BUG: OverflowError on to_json with numbers larger than sys.maxsize
See original GitHub issue- I have checked that this issue has not already been reported.
- I have confirmed this bug exists on the latest version of pandas.
- (optional) I have confirmed this bug exists on the master branch of pandas.
Note: Please read this guide detailing how to provide the necessary information for us to reproduce your bug.

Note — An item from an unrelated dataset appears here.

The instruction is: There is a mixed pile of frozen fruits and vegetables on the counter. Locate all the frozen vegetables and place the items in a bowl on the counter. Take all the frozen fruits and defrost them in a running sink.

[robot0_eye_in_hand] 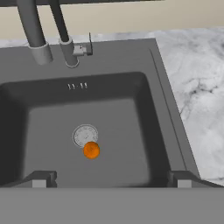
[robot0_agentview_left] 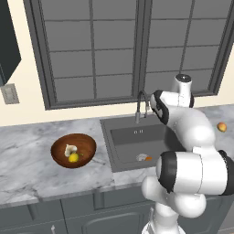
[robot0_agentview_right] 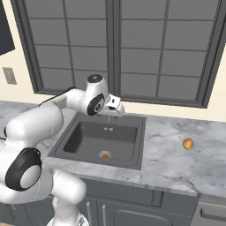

Code Sample, a copy-pastable example
import sys
from pandas.io.json import dumps
dumps(sys.maxsize)
dumps(sys.maxsize + 1)
Problem description
The Pandas JSON dumper doesn’t seem to handle number values larger than sys.maxsize
(a word). I have a dataframe that I’m trying to write to_json, but it’s failing with OverflowError: int too big to convert
. There are some numbers larger than 9223372036854775807
in it.
Passing a default_handler
doesn’t help. It doesn’t get called for the error.
>>> dumps(sys.maxsize)
'9223372036854775807'
>>> dumps(sys.maxsize + 1, default_handler=str)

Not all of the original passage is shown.